Health Technologies

The legal loophole that could “resuscitate” overdue divisional patent filings

The life sciences sector is a prolific filer of divisional patent applications, and it has always been accepted that there is a hard and fast deadline by which this must be achieved.

Yet, a recently published decision from the European Patent Office (EPO) appears to have changed the game.

Decision J 0001/24 – 3.1.01 creates an inadvertent ‘Get Out of Jail Free’ card for applications that are past due.

In-house counsel should be aware of this loophole for two key reasons.

Firstly, it creates an opportunity to rectify an error in the unlikely event that their own divisional patent application filing deadline is missed.

Secondly, it necessitates additional caution when monitoring competitors’ IP strategies, as they also have the means of filing for a divisional patent application beyond the usual timeline.

What is the loophole?

Existing legislation states that a divisional application must be filed from a pending parent application in line with Rule 36(1) EPC.

Prospective applicants formerly understood that the final deadline to file for a divisional patent in view of the grant of the parent had always been one day prior to the mention of grant of the parent application in the EP bulletin (G1/09).

Previously considered the final nail in the coffin, missing a divisional filing deadline was seen as a fatal error with no room for mitigation.

This concrete deadline, alongside that in place for the filing of an opposition, ranked equally in terms of having no scope for circumnavigation or objection.

In one fell swoop, Samsung Electronics changed the narrative.

Having uncovered a complex loophole in patent law, the multinational tech giant has enabled itself to keep a parent application pending by appealing its own decision to grant.

Whilst seemingly counterintuitive, this resets the date proposed for the mention of grant and thereby prolongs the divisional filing period.

A breakdown of the process through which this was achieved is documented in Figure 2.

As detailed above, a decision to grant on the parent case EP3660979 was issued on 18 February 2021, making 17 March 2021 the original date of publication for the mention of grant.

In routine circumstances, 16 March 2021 would reasonably be considered the final date for filing a divisional application, it being one day prior to the mention of the grant of the parent.

However, this is where the timeline strays from the conventional path.

On 16 April 2021, just inside the two-month appeal period set by the date of the decision to grant, Samsung opted for a highly unorthodox approach in which it appealed against the EPO decision to grant its own parent application (incurring the payment of the appeal fee in turn).

Patent professionals might question the plausibility in Samsung claiming to have been a person adversely affected by the EPO decision to grant their patent in line with Article 107 EPC.

However, as confirmed by J 0001/24, “the EPC has no provision restricting appeals of the applicant against the grant of a patent. Such an appeal cannot therefore be seen as clearly inadmissible”.

The eventual outcome of the appeal was that “the decision to grant maintained its effect and remained valid…[and]…the [original] date of publication of the mention of the grant had been deleted”.

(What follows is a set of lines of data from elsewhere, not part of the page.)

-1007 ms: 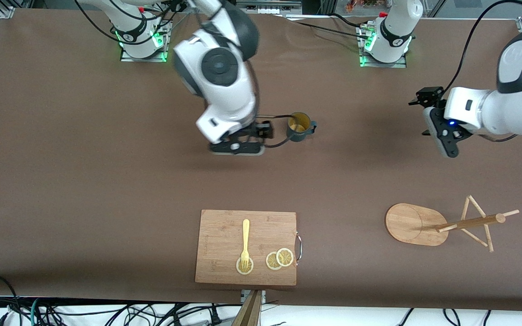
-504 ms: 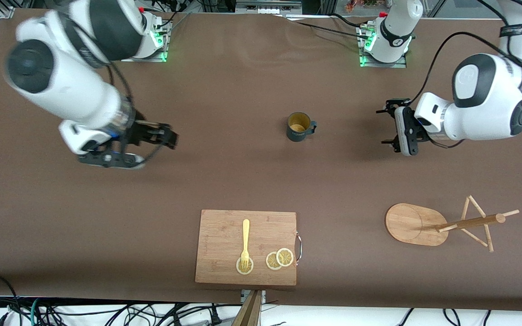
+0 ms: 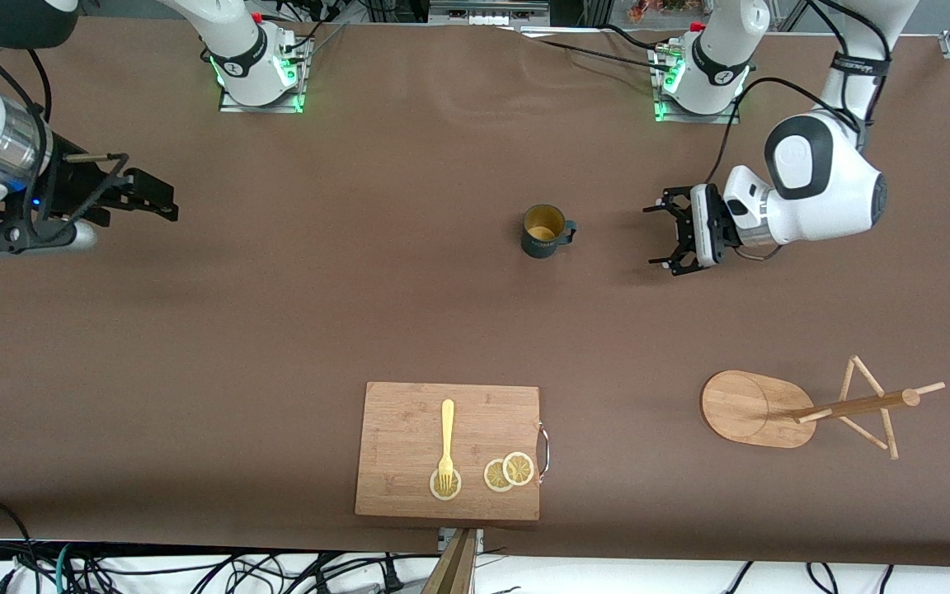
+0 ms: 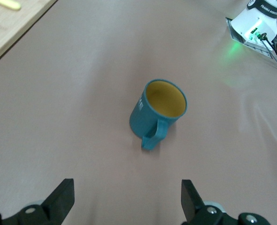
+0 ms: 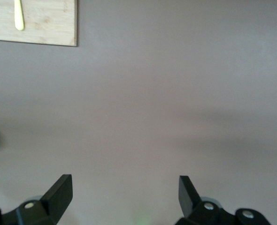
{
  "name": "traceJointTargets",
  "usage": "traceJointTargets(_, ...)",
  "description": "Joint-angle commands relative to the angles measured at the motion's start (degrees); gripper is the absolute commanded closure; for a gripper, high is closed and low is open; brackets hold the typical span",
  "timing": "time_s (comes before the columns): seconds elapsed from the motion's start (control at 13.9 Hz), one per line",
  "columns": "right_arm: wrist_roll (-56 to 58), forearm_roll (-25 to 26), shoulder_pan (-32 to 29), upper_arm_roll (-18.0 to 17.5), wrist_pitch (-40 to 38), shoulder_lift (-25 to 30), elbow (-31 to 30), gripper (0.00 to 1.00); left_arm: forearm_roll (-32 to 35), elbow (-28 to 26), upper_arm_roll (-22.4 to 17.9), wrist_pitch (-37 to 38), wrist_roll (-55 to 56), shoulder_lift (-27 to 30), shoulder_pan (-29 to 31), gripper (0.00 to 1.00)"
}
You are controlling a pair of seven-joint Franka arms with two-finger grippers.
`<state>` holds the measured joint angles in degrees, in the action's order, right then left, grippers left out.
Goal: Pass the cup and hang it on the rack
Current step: 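Move the left gripper to the mug handle and grasp it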
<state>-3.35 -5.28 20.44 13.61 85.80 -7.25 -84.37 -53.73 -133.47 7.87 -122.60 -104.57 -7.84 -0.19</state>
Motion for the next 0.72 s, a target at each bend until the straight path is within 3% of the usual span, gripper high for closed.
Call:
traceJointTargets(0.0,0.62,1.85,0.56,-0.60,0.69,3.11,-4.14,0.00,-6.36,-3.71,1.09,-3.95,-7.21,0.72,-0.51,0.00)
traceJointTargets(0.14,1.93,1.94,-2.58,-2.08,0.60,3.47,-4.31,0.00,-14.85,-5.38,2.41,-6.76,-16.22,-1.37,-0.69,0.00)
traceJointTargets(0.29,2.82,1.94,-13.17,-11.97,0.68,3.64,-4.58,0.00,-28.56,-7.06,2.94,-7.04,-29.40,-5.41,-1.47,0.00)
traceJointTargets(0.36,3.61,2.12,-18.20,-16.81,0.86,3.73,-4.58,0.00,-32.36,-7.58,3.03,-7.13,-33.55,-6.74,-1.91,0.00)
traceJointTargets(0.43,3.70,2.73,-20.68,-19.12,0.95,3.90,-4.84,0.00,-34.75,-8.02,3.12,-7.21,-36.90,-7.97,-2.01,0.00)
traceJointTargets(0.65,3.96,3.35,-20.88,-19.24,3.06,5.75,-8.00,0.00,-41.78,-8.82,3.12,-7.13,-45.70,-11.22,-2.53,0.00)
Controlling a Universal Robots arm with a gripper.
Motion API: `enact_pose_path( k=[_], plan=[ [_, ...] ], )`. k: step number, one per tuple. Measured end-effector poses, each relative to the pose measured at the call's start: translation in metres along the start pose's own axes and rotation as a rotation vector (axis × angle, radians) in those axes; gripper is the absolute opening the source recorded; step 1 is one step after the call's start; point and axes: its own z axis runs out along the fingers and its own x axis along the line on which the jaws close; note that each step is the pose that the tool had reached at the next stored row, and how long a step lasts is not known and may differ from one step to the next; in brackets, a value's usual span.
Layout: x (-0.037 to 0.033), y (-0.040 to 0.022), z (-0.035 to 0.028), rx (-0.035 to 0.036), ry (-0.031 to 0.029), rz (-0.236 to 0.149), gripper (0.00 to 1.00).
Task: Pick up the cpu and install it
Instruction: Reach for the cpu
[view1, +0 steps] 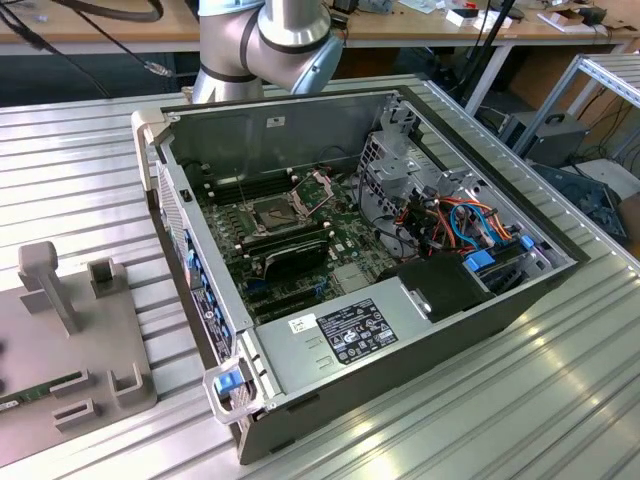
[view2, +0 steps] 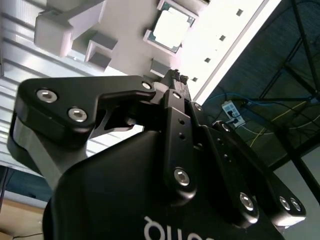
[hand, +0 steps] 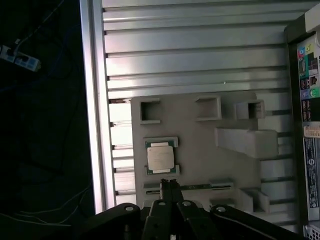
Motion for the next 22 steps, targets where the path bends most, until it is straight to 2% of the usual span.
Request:
enact_pose_path(
  k=[3, 7, 12, 14, 18, 20, 22],
  plan=[
    [0.0002, -0.0083, 0.0062, 0.0001, 0.0013, 0.000, 0.11],
    [0.0001, -0.0093, 0.0143, 0.0005, 0.0045, 0.000, 0.11],
    [-0.0055, -0.0091, 0.0292, 0.0013, 0.0156, 0.000, 0.11],
    [-0.0080, -0.0091, 0.0371, 0.0019, 0.0225, 0.001, 0.11],
    [-0.0081, -0.0092, 0.0382, 0.0020, 0.0233, 0.001, 0.11],
    [-0.0080, -0.0094, 0.0427, 0.0019, 0.0232, 0.001, 0.11],
    [-0.0080, -0.0095, 0.0440, 0.0019, 0.0233, 0.001, 0.11]
  ],
)
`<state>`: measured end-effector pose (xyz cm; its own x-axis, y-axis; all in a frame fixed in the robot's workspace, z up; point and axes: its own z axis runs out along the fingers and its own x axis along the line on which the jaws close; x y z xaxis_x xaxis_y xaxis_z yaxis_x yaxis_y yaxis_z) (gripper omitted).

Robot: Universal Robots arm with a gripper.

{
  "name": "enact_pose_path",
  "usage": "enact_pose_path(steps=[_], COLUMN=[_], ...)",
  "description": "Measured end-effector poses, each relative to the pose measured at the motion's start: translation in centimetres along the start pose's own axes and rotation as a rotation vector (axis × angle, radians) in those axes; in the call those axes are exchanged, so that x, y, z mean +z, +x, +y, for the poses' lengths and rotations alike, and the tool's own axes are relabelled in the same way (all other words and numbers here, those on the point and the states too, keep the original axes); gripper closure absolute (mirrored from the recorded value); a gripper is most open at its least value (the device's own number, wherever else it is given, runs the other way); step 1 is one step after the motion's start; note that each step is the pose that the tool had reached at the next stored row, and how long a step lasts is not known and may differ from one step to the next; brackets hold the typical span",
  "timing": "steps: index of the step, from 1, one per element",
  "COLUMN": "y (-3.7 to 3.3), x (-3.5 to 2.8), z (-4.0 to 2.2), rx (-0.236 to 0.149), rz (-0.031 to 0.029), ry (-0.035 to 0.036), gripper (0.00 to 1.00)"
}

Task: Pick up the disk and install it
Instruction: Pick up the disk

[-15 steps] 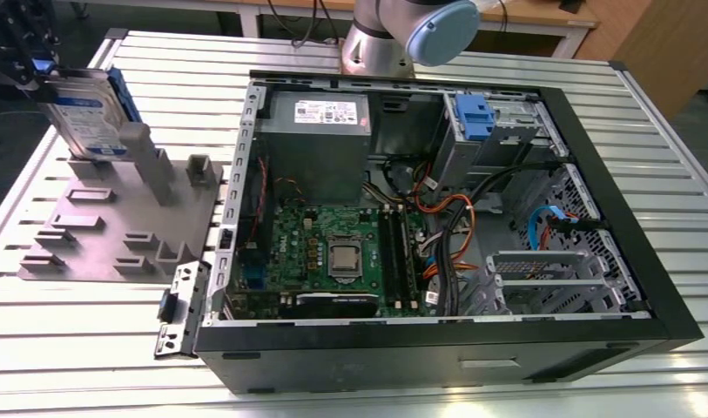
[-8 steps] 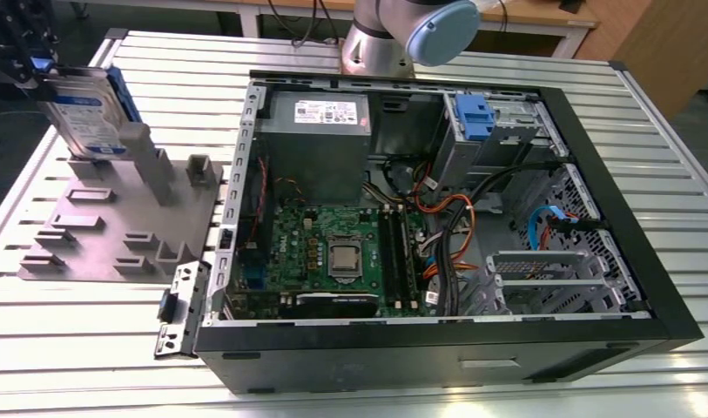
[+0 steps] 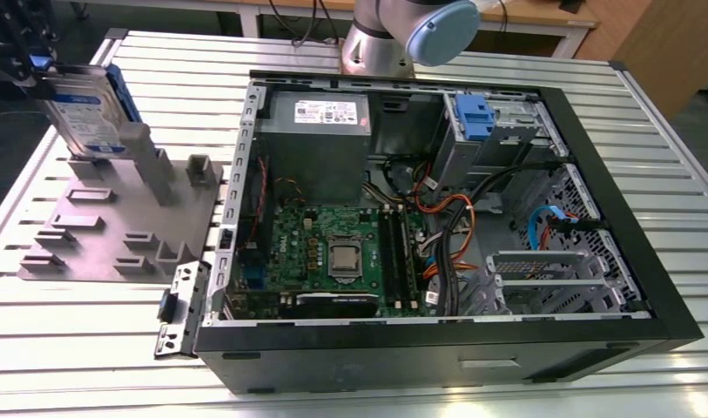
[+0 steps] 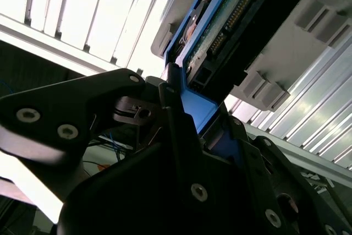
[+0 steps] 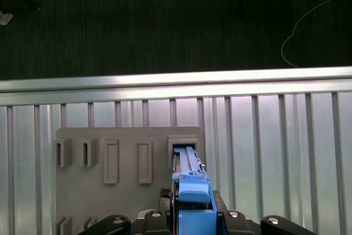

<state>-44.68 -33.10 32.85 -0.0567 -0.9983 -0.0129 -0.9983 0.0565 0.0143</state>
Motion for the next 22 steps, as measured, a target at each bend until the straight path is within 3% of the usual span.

Suddenly, the parent application was pending again, giving way to the possibility that the corresponding divisional application (EP3375040) could lawfully be filed on 24 May 2021, in advance of the “new” mention of grant on 15 June 2022.

Interestingly, the decision states that the outcome of the appeal is ultimately irrelevant:

“The current practice of the EPO treats appeals against the grant of a patent as appeals validly filed, with the consequence that the date of mention of the grant is deleted in such a case. If later the appeal is withdrawn or turns out to fail, there will be a new date of publication of the grant.”

Exploring the finer details, Rule 103(1)(b) EPC might even suggest a free (or at very least comparatively inexpensive) extension of the divisional filing deadline if the appeal is withdrawn before the filing of the statement of grounds of appeal and the expiration of the window to file that statement, as the appeal fee is refunded.

What does this mean for future proceedings?

If we are to endorse one major takeaway from this case, it is the newfound flexibility of the deadline to file a divisional patent that was once considered entirely immutable.

It also puts missing the deadline by which a notice of opposition must be filed in a league of its own, as it now appears to be the last fatal error without a recognised EPO antidote.

Will this become a new normal for organisations when filing for divisional patents?

In short, no.

It merely presents legitimate filers with an opportunity to rectify error if they find themselves having missed the deadline for whatever reason.

In these circumstances, the lone prospect of a ‘Get Out of Jail Free’ card makes for a noteworthy discovery.

Of course, it remains best practice to ensure that all divisional applications are filed with the parent pending period still active, saving the hassle of having to depart from the comfort of convention.

However, for the prudent patent professional wishing to relay with confidence if any given European patent family includes a divisional application, this decision will force them to wait until the term for potential appeal has expired before confirming.

As inherent stakeholders in patent law, companies in the life sciences sectors and all who engage with the EPO must be made aware of this decision.

While improbable, the exploitative potential of the loophole in question could see the EPC over-rule the decision outright.

At the very least, some form of restriction on the circumstances in which an applicant can file a valid appeal against its own successful decision to grant seems pertinent.